Items listed in a dataset:
┄┄┄┄┄┄

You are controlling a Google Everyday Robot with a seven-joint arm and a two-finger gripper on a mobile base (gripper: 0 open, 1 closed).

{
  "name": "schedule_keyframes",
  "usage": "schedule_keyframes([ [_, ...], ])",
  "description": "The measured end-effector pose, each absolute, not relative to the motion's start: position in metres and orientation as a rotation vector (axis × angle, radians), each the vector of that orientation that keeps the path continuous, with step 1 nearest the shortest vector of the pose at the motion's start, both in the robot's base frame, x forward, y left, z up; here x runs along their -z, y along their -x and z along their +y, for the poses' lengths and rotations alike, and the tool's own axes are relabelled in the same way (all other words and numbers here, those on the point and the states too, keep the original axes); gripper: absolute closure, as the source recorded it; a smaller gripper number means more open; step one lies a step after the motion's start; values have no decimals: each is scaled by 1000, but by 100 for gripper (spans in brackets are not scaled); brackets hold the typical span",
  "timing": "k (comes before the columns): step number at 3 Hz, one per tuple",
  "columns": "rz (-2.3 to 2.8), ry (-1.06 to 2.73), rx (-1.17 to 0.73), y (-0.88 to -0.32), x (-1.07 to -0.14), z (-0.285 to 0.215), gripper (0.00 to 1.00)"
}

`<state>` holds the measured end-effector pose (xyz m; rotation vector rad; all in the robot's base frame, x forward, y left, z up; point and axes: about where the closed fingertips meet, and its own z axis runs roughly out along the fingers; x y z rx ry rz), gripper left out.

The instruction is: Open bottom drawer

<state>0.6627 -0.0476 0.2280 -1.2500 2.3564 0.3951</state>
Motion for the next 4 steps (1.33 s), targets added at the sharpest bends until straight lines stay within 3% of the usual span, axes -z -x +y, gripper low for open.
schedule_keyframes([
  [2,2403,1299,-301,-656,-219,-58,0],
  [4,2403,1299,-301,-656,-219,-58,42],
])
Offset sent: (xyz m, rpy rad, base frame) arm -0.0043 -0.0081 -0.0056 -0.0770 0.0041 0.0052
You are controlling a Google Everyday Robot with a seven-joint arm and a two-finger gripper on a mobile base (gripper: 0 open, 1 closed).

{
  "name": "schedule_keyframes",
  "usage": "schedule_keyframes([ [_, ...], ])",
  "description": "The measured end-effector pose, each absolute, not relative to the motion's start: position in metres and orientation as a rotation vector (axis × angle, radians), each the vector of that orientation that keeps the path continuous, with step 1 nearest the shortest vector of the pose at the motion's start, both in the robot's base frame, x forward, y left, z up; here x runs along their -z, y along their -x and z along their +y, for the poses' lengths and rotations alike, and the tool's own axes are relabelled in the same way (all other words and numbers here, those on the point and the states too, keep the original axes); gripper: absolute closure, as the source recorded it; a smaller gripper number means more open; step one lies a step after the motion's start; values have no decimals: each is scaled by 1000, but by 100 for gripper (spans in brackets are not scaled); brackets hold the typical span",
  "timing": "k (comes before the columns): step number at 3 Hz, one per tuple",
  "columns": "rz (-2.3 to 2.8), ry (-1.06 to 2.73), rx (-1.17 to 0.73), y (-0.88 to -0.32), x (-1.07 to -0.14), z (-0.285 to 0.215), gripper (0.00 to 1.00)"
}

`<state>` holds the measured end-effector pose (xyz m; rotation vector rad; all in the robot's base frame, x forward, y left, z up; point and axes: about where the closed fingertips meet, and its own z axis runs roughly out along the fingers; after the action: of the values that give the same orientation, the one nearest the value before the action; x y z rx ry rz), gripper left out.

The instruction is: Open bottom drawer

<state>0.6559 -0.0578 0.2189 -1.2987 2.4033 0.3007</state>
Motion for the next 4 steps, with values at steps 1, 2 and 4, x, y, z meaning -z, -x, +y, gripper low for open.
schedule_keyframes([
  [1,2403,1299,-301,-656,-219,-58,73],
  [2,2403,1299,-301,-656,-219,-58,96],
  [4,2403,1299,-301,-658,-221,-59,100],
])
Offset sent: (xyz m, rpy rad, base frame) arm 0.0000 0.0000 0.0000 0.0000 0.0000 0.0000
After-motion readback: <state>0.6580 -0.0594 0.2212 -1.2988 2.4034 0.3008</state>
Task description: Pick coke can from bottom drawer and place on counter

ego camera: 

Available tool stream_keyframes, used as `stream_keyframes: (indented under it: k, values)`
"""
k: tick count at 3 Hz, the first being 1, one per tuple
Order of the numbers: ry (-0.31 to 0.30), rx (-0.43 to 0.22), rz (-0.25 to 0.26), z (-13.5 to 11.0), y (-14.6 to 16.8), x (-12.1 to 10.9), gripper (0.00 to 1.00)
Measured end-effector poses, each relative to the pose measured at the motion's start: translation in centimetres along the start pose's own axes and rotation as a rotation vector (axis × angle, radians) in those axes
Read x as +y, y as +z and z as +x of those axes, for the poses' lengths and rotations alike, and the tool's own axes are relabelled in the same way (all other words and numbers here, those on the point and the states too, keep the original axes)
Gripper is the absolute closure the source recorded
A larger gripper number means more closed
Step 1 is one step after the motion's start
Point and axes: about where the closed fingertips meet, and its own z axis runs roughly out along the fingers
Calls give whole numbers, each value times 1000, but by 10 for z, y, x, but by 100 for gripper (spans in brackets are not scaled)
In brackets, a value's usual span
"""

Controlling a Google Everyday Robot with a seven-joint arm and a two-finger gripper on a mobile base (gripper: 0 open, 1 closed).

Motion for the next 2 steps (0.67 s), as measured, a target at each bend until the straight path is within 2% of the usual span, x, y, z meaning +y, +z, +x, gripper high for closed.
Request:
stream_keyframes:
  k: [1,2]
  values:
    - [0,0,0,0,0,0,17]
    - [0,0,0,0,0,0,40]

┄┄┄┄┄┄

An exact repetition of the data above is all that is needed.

You are controlling a Google Everyday Robot with a seven-joint arm and a two-finger gripper on a mobile base (gripper: 0 open, 1 closed).

{
  "name": "schedule_keyframes",
  "usage": "schedule_keyframes([ [_, ...], ])",
  "description": "The measured end-effector pose, each absolute, not relative to the motion's start: position in metres and orientation as a rotation vector (axis × angle, radians), each the vector of that orientation that keeps the path continuous, with step 1 nearest the shortest vector of the pose at the motion's start, both in the robot's base frame, x forward, y left, z up; here x runs along their -z, y along their -x and z along their +y, for the poses' lengths and rotations alike, and the tool's own axes are relabelled in the same way (all other words and numbers here, those on the point and the states too, keep the original axes); gripper: absolute closure, as the source recorded it; a smaller gripper number means more open; step one lies a step after the motion's start; values have no decimals: each is scaled by 1000, but by 100 for gripper (spans in brackets are not scaled); brackets hold the typical span",
  "timing": "k (comes before the columns): step number at 3 Hz, one per tuple",
  "columns": "rz (-2.3 to 2.8), ry (-1.06 to 2.73), rx (-1.17 to 0.73), y (-0.88 to -0.32), x (-1.07 to -0.14), z (-0.285 to 0.215), gripper (0.00 to 1.00)"
}

`<state>` holds the measured end-effector pose (xyz m; rotation vector rad; all in the robot's base frame, x forward, y left, z up; point and axes: about where the closed fingertips meet, and its own z axis runs roughly out along the fingers; x y z rx ry rz), gripper left out.

The instruction is: Open bottom drawer

<state>0.6627 -0.0476 0.2280 -1.2500 2.3564 0.3951</state>
Motion for the next 4 steps (1.33 s), targets added at the sharpest bends until straight lines stay within 3% of the usual span, axes -z -x +y, gripper low for open.
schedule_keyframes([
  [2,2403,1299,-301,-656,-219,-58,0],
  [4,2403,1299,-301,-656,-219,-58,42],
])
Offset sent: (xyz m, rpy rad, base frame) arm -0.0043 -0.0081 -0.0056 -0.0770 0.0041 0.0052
You are controlling a Google Everyday Robot with a seven-joint arm and a two-finger gripper on a mobile base (gripper: 0 open, 1 closed).

{
  "name": "schedule_keyframes",
  "usage": "schedule_keyframes([ [_, ...], ])",
  "description": "The measured end-effector pose, each absolute, not relative to the motion's start: position in metres and orientation as a rotation vector (axis × angle, radians), each the vector of that orientation that keeps the path continuous, with step 1 nearest the shortest vector of the pose at the motion's start, both in the robot's base frame, x forward, y left, z up; here x runs along their -z, y along their -x and z along their +y, for the poses' lengths and rotations alike, and the tool's own axes are relabelled in the same way (all other words and numbers here, those on the point and the states too, keep the original axes); gripper: absolute closure, as the source recorded it; a smaller gripper number means more open; step one lies a step after the motion's start; values have no decimals: each is scaled by 1000, but by 100 for gripper (spans in brackets are not scaled); brackets hold the typical span",
  "timing": "k (comes before the columns): step number at 3 Hz, one per tuple",
  "columns": "rz (-2.3 to 2.8), ry (-1.06 to 2.73), rx (-1.17 to 0.73), y (-0.88 to -0.32), x (-1.07 to -0.14), z (-0.285 to 0.215), gripper (0.00 to 1.00)"
}

`<state>` holds the measured end-effector pose (xyz m; rotation vector rad; all in the robot's base frame, x forward, y left, z up; point and axes: about where the closed fingertips meet, and its own z axis runs roughly out along the fingers; after the action: of the values that give the same orientation, the one nearest the value before the action; x y z rx ry rz), gripper left out.

The instruction is: Open bottom drawer

<state>0.6559 -0.0578 0.2189 -1.2987 2.4033 0.3007</state>
Motion for the next 4 steps, with values at steps 1, 2 and 4, x, y, z meaning -z, -x, +y, gripper low for open.
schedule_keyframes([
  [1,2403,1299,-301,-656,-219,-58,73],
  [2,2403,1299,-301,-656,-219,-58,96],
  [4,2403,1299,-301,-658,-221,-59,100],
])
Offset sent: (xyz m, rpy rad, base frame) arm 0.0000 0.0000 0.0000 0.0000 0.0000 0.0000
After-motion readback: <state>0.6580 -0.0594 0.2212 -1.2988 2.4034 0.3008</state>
Task description: Pick coke can from bottom drawer and place on counter

ego camera: 

Available tool stream_keyframes, used as `stream_keyframes: (indented under it: k, values)`
"""
k: tick count at 3 Hz, the first being 1, one per tuple
Order of the numbers: ry (-0.31 to 0.30), rx (-0.43 to 0.22), rz (-0.25 to 0.26), z (-13.5 to 11.0), y (-14.6 to 16.8), x (-12.1 to 10.9), gripper (0.00 to 1.00)
Measured end-effector poses, each relative to the pose measured at the motion's start: translation in centimetres along the start pose's own axes and rotation as a rotation vector (axis × angle, radians) in those axes
Read x as +y, y as +z and z as +x of those axes, for the poses' lengths and rotations alike, and the tool's own axes are relabelled in the same way (all other words and numbers here, those on the point and the states too, keep the original axes)
Gripper is the absolute closure the source recorded
A larger gripper number means more closed
Step 1 is one step after the motion's start
Point and axes: about where the closed fingertips meet, and its own z axis runs roughly out along the fingers
Calls give whole numbers, each value times 1000, but by 10 for z, y, x, but by 100 for gripper (spans in brackets are not scaled)
In brackets, a value's usual span
"""

Controlling a Google Everyday Robot with a seven-joint arm and a two-finger gripper on a mobile base (gripper: 0 open, 1 closed).

Motion for the next 2 steps (0.67 s), as measured, a target at each bend until the straight path is within 2% of the usual span, x, y, z meaning +y, +z, +x, gripper high for closed.
Request:
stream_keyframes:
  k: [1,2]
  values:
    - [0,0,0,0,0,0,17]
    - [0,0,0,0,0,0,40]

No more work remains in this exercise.